(Aim of the exercise): Look for the line that contains "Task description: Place"; output that line and every line after it exactly, through the final line of the material below, and nothing else.

(Record set):

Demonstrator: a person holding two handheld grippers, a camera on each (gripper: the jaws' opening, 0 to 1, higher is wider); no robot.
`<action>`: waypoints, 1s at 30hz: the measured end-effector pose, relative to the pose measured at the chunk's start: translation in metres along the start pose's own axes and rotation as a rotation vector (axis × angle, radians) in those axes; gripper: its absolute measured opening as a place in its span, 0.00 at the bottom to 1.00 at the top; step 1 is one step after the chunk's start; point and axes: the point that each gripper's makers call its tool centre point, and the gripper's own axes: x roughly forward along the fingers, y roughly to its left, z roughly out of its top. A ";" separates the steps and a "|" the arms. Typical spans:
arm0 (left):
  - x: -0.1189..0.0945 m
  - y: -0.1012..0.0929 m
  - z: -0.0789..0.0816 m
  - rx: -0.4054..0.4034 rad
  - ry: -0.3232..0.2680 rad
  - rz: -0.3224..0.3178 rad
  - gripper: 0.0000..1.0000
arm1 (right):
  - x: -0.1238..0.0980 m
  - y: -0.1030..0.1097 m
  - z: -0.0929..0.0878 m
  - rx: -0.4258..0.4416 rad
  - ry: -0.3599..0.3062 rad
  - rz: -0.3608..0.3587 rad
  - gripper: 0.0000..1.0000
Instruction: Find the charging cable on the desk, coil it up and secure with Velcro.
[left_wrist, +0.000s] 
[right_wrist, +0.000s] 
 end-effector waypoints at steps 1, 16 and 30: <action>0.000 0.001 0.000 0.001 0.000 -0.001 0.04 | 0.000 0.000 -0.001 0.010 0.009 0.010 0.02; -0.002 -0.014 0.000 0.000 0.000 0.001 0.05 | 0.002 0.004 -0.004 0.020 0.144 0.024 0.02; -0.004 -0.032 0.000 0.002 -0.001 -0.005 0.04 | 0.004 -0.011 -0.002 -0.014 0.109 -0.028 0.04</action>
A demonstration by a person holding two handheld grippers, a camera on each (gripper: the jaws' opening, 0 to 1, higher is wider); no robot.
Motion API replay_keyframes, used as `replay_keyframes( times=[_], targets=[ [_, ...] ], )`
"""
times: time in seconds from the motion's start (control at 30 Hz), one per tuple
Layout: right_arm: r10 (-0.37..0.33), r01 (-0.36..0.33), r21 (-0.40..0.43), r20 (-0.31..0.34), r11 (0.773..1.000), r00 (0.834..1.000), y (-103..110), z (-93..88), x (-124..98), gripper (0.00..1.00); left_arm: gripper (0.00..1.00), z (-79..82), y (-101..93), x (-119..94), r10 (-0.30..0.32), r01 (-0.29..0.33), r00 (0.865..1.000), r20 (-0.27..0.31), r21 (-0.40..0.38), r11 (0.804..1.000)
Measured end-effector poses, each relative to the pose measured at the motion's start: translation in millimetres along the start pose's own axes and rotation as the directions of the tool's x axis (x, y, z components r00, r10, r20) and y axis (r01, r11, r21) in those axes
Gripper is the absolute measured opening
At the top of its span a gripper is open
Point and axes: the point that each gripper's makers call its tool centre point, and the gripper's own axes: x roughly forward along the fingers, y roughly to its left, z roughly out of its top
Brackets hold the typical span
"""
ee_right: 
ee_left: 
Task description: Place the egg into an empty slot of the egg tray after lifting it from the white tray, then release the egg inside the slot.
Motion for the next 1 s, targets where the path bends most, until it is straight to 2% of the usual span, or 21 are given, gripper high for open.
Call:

(Task response):
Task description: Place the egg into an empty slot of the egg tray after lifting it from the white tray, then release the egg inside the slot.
Motion for the next 1 s, targets where the path bends most, until it is straight to 2% of the usual span, or 21 are given, gripper high for open.
Call:

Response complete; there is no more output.